Ce que nous voulons est simple :

 

Nous voulons

 

1. garantir que le médecin prescrive sans y être poussé par l’intérêt,

2. qu’il prescrive sans être poussé par l’intérêt à prescrire un médicament plutôt qu’un autre

3. qu’il prescrive sans avoir intérêt à atteindre un volume ou un chiffre d’affaires auprès d’un fournisseur.

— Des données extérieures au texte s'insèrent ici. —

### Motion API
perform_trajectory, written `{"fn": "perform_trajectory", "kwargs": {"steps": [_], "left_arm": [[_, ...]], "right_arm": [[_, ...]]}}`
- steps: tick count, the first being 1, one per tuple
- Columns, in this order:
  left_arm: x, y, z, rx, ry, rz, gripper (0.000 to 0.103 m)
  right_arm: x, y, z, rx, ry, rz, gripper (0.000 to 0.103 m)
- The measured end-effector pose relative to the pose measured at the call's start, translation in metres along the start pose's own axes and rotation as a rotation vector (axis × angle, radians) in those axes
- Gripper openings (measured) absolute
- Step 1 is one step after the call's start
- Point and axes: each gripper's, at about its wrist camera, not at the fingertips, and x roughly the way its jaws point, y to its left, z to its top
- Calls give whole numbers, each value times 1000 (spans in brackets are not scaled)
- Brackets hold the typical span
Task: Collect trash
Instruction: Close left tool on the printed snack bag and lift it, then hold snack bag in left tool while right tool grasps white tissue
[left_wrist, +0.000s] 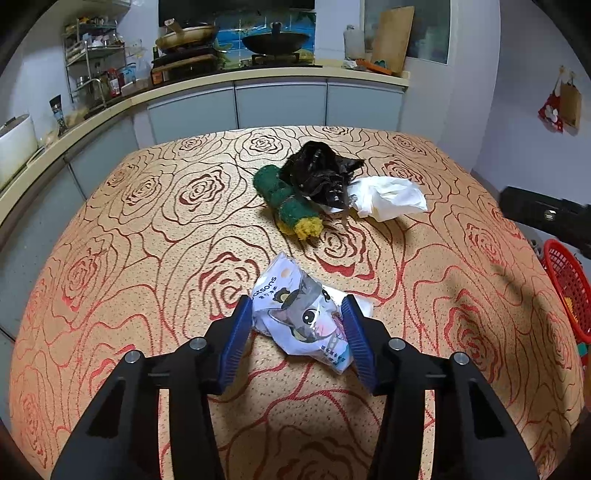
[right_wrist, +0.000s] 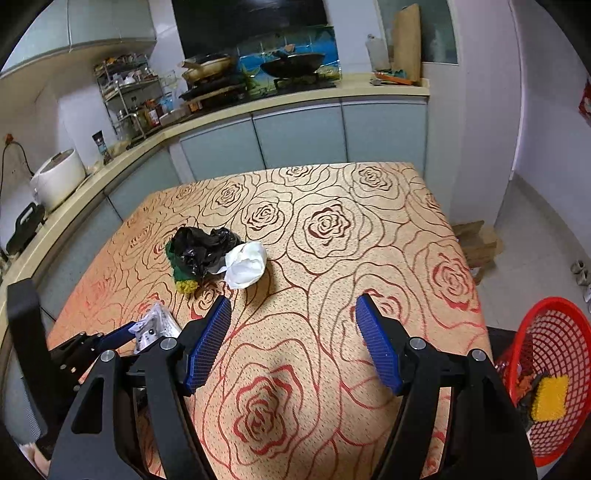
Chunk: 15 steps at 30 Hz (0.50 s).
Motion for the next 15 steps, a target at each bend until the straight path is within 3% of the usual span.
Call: {"fn": "perform_trajectory", "kwargs": {"steps": [15], "left_arm": [[-45, 37, 11, -67, -140, 71, 48]], "right_arm": [[56, 33, 19, -101, 45, 26, 68]]}}
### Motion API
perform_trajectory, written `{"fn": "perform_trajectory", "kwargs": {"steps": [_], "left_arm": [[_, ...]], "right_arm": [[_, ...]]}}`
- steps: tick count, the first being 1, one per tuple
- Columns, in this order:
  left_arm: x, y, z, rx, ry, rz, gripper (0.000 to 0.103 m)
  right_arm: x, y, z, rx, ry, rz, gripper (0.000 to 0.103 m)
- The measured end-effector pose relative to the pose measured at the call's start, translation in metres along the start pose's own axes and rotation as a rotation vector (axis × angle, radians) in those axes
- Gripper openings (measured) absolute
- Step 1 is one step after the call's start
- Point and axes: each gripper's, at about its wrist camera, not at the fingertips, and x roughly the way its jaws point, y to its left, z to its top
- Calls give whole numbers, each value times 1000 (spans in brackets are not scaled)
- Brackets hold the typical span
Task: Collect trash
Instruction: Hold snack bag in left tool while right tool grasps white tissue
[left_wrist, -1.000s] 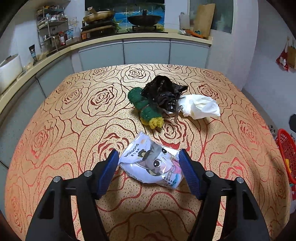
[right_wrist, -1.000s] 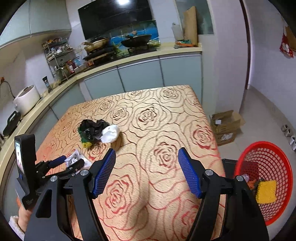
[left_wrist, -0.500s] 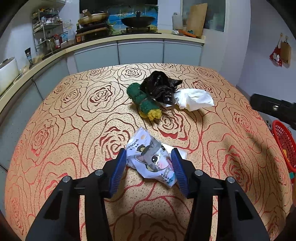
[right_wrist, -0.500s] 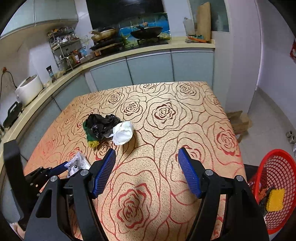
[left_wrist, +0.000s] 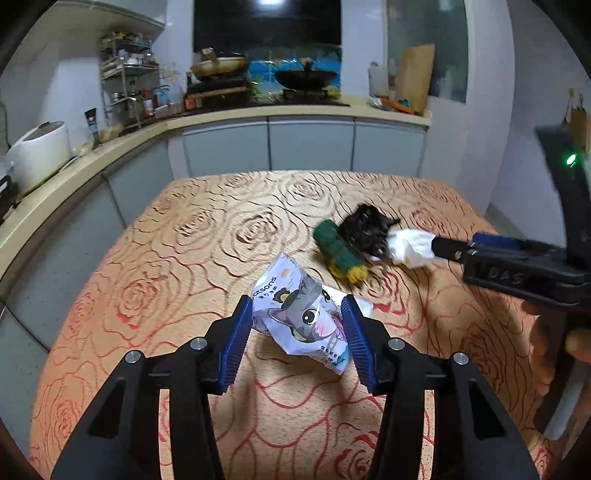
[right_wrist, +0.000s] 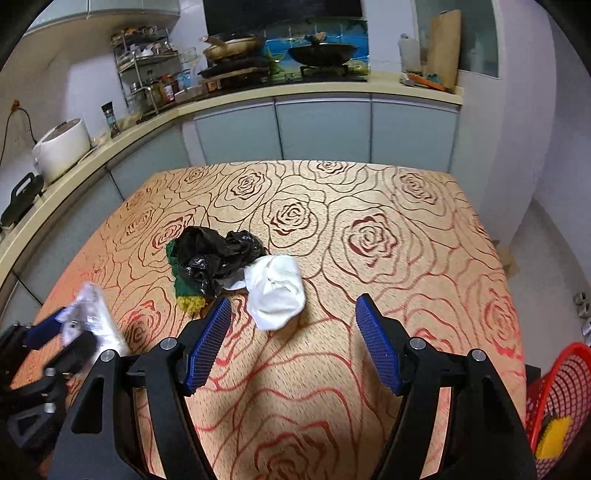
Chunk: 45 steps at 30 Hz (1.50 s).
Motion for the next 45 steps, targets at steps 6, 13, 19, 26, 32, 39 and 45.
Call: {"fn": "perform_trajectory", "kwargs": {"steps": [6, 13, 19, 26, 32, 39, 45], "left_arm": [[-8, 17, 3, -44, -21, 24, 48], [-10, 28, 5, -55, -22, 36, 48], [-11, 31, 3, -57, -25, 45, 48], [-10, 32, 2, -55, -21, 49, 48], [-12, 29, 0, -44, -26, 54, 48], [-20, 22, 2, -37, -43, 50, 48], [-32, 17, 6, -27, -67, 46, 48]], "right_arm": [[30, 9, 10, -46, 54, 10, 68], [58, 9, 18, -60, 112, 23, 62], [74, 11, 17, -68, 169, 55, 39], [62, 10, 11, -59, 159, 69, 32], [33, 5, -2, -39, 114, 56, 31], [-5, 2, -10, -20, 46, 50, 31], [-39, 4, -14, -5, -16, 60, 31]]}}
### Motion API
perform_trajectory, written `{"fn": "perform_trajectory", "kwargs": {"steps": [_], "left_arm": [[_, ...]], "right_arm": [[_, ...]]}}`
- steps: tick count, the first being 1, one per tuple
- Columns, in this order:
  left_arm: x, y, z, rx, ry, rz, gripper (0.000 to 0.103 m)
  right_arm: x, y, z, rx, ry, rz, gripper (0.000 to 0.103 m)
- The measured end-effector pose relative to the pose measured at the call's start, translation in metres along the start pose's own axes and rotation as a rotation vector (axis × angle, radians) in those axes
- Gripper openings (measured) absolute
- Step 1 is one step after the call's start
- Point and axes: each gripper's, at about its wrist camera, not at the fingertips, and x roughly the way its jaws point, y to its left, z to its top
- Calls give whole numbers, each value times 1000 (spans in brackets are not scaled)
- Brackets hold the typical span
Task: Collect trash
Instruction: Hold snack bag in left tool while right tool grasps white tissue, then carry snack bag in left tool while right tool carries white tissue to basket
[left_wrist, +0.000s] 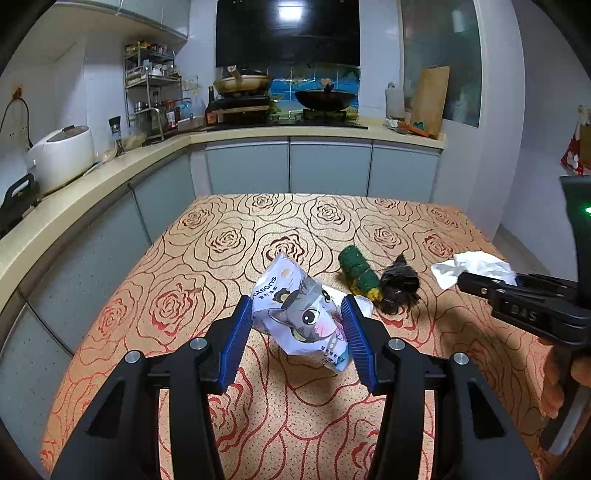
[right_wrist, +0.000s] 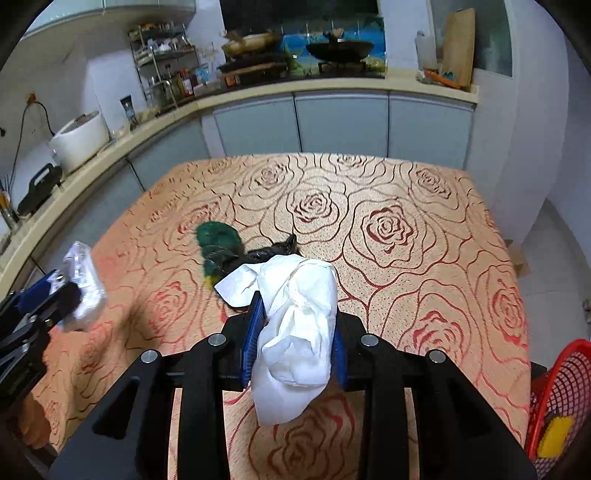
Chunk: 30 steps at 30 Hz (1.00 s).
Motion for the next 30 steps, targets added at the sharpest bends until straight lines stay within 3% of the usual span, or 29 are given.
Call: {"fn": "perform_trajectory", "kwargs": {"steps": [15, 30], "left_arm": [[-38, -17, 21, 21, -93, -26, 48], [-61, -51, 40, 52, -167, -94, 48]], "right_arm": [[-87, -5, 3, 34, -175, -27, 31], [-141, -30, -11, 87, -267, -106, 31]]}}
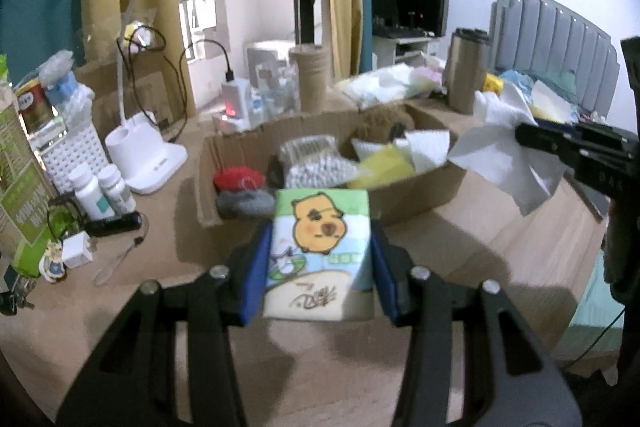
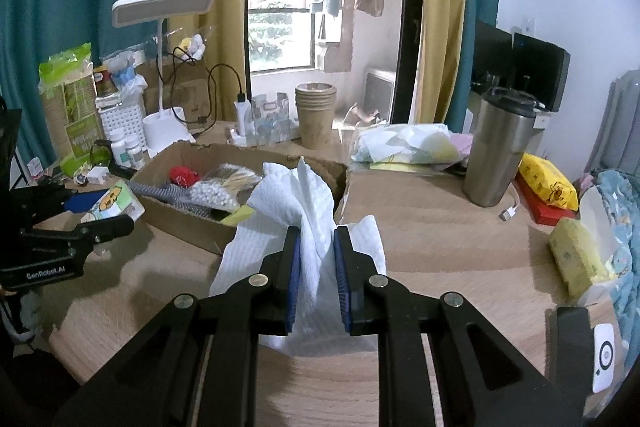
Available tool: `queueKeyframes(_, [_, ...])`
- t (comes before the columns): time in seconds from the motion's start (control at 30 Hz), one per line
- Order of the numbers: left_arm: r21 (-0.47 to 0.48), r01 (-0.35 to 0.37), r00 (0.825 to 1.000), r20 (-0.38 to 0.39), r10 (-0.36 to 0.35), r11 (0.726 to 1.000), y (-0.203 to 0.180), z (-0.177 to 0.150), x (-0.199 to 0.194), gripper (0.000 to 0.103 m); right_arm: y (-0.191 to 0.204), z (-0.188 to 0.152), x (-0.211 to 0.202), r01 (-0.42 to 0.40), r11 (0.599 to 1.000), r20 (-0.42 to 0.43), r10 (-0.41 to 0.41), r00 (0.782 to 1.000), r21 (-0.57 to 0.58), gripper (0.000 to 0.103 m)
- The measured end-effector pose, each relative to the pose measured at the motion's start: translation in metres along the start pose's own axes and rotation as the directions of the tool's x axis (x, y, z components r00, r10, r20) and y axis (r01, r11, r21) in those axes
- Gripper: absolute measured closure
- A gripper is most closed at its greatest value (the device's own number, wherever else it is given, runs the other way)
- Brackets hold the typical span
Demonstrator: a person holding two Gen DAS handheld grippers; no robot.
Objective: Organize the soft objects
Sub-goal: 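Grasp the cartoon-printed tissue pack with the left tool while the right tool lifts the tissue, then carry the tissue pack over the box with the left tool while the right tool carries the tissue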
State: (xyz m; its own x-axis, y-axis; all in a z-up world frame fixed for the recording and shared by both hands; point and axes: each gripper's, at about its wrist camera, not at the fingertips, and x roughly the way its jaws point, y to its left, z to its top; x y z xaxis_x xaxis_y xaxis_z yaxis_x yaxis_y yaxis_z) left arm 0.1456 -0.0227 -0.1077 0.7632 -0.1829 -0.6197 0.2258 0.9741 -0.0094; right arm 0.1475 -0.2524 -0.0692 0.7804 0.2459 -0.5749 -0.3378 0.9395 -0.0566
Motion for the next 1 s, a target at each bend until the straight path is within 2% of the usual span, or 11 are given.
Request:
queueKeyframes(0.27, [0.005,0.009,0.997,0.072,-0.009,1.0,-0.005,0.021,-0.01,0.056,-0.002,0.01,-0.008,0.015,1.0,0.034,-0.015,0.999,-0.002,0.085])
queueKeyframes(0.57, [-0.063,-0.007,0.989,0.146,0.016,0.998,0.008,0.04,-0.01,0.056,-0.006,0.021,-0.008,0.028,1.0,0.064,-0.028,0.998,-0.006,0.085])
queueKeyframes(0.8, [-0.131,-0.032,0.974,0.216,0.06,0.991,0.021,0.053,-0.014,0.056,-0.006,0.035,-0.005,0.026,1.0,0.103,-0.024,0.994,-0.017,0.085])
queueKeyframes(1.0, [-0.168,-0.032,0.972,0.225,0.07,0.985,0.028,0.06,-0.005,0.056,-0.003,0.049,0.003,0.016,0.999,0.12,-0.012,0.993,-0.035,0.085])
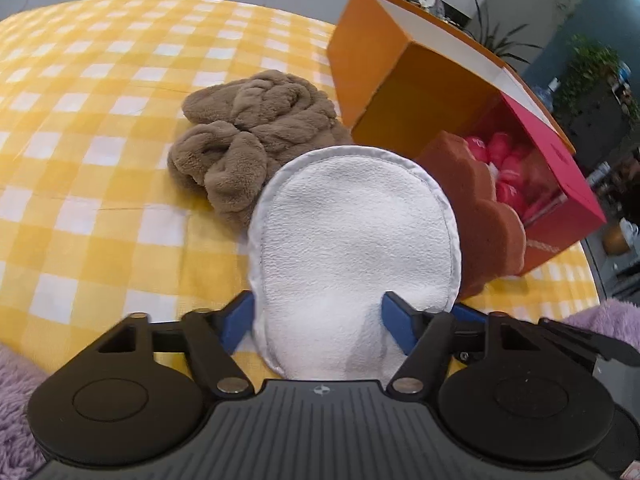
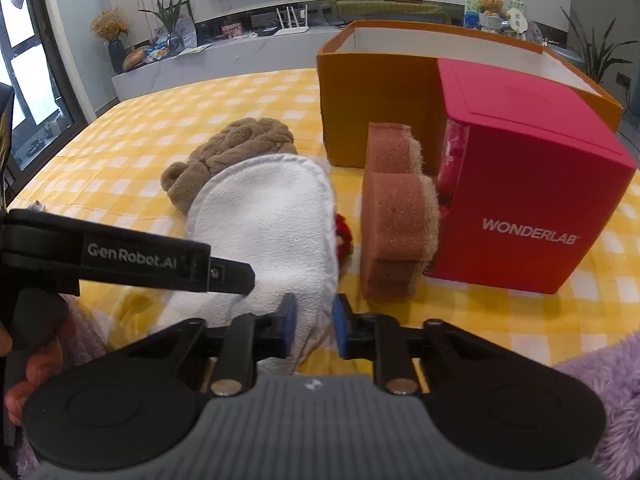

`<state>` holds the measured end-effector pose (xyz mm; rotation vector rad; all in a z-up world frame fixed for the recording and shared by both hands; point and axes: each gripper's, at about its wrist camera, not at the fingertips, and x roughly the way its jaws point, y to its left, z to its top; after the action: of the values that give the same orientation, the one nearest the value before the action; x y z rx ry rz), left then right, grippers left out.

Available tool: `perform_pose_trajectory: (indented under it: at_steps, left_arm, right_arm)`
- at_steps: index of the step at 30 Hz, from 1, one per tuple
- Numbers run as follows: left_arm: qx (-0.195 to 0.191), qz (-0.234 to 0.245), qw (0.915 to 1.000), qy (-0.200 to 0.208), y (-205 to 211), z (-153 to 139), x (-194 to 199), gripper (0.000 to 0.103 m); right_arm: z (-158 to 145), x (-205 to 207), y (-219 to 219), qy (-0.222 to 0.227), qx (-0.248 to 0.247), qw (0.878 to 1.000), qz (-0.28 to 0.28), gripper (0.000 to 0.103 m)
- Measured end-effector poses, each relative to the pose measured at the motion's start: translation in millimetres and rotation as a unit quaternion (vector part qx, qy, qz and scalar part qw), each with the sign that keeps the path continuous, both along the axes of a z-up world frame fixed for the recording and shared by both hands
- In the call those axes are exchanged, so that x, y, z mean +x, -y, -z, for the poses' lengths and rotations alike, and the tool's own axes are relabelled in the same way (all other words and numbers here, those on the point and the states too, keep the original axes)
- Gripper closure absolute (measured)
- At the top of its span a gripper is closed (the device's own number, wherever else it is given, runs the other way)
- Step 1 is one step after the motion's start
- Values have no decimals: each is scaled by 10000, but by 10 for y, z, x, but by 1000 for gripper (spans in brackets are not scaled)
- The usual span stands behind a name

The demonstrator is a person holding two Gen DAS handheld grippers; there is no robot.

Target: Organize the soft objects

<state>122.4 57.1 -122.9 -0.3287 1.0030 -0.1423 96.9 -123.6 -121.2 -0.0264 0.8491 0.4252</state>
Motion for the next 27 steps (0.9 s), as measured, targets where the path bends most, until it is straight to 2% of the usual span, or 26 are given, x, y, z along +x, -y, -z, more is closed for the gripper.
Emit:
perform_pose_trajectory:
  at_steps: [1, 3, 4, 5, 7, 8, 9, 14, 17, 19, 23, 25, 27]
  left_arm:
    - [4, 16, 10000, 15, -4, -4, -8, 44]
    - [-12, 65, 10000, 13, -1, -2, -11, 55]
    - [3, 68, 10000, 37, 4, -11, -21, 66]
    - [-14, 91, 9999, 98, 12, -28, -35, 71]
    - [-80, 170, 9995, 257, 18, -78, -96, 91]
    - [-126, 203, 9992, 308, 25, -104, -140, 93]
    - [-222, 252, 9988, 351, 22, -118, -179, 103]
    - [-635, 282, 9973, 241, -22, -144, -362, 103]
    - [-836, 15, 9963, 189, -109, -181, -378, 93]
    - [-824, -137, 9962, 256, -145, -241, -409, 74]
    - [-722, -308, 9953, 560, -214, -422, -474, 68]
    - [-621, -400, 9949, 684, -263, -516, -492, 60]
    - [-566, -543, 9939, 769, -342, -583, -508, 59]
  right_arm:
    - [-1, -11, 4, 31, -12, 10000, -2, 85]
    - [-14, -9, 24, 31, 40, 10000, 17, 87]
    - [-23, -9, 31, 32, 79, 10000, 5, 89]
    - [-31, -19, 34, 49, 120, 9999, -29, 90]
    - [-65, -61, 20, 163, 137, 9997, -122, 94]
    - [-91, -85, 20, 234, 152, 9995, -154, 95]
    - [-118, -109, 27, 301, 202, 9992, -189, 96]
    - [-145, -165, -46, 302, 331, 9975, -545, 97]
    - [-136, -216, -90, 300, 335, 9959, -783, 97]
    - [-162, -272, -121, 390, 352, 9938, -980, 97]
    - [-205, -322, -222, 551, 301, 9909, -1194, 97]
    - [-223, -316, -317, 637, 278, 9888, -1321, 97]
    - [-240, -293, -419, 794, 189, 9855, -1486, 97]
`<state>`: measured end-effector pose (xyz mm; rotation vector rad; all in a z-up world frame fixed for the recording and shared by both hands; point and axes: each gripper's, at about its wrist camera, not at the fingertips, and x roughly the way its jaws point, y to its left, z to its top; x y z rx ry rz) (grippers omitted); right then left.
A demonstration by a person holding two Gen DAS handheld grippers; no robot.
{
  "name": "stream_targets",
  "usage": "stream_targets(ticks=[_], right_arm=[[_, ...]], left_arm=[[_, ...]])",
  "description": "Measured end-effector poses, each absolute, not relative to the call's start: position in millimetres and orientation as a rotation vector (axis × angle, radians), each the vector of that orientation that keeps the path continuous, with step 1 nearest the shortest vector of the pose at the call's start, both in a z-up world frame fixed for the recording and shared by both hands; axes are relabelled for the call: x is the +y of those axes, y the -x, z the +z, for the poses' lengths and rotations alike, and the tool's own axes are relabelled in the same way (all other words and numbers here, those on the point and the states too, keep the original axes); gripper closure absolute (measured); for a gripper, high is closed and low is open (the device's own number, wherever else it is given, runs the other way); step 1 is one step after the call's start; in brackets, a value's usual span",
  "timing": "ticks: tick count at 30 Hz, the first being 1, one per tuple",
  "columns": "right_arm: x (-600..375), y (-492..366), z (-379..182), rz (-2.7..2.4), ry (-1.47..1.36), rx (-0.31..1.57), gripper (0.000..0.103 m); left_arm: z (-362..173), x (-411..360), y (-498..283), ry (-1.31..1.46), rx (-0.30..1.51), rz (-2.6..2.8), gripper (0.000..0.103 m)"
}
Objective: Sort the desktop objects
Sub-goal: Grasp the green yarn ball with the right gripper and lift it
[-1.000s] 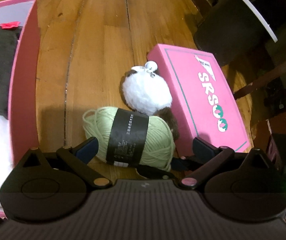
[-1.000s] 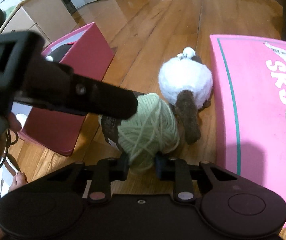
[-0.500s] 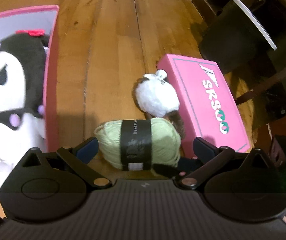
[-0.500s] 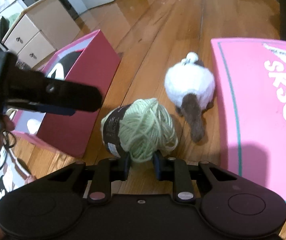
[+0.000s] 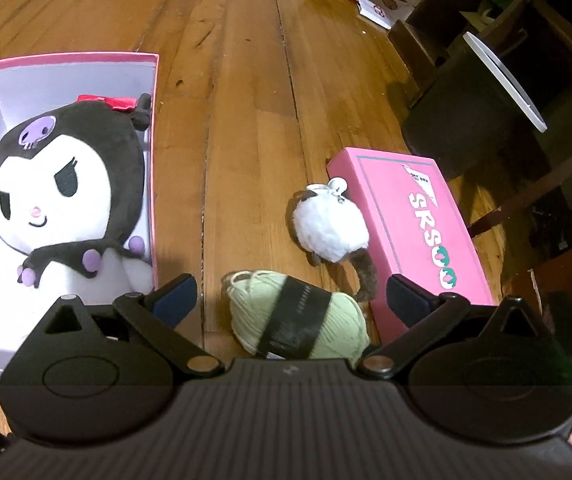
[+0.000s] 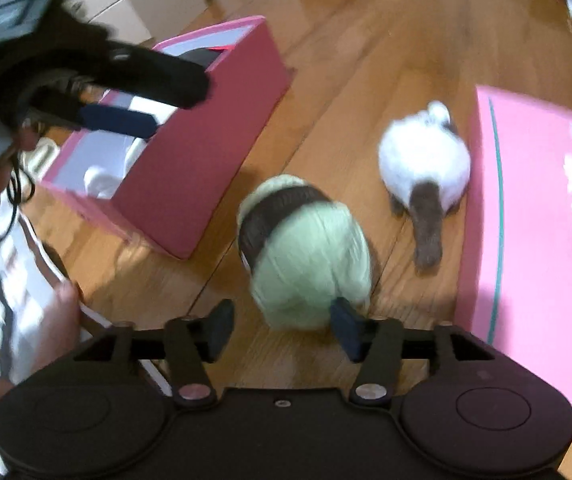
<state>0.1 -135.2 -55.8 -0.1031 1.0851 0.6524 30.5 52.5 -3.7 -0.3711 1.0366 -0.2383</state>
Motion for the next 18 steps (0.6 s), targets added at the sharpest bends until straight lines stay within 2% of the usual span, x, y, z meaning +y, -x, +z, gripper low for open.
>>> stream_targets(ticks=[4,7,12,13,14,18], right_arm=[[-122,5,-43,0.655,0.188,1.017,0.034],[-113,-11,-45,0.657,0.226,0.987,0.022],[-106,-38,-63,0.617,0.323,1.011,0.022],[-110,-43,-69,0.618,0.299,1.029,0.016],[-115,-48,-74,0.623,0.243,1.051,0.014],[-133,-58,-89,0.645,0.026,1.154,0.014]], left_arm=[[-6,57,-29,0.383,1.047,-0.244,0.000],[-7,59,-29,0.380,1.051,-0.240,0.000],[-7,62,-28,0.390,1.042,-0.227,0.000],[-7,63,-28,0.394,1.038,-0.218,0.000],[-7,63,-27,0.394,1.035,-0.211,0.000],[-11,60,-27,0.393,1.051,-0.219,0.000]])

J’ajouterai que les pharmaciens d’hôpitaux doivent pouvoir obtenir de meilleurs prix, y compris par importations parallèles, mais qu’il faut pouvoir s’assurer qu’ils ont un intérêt à le faire et il faut pouvoir s’assurer également qu’il y a une transparence totale par rapport au payeur, soit en principe la caisse-maladie, et il doit y avoir des sanctions importantes en cas de non respect des ces prescriptions.

 

Pour cela, il faut ancrer dans le droit fédéral une norme applicable contre le compérage, sinon la LMI et le principe du Cassis de Dijon imposeront en Suisse romande, au Tessin, en Argovie et à Bâle-Ville les pratiques tolérées dans certains cantons. De l’avis de juristes éminents, l’art. 40 lettre e de la nouvelle Loi sur les professions médicales n’est pas assez clair pour être applicable en l’état.

 

Je vous propose donc de donner suite à ces initiatives.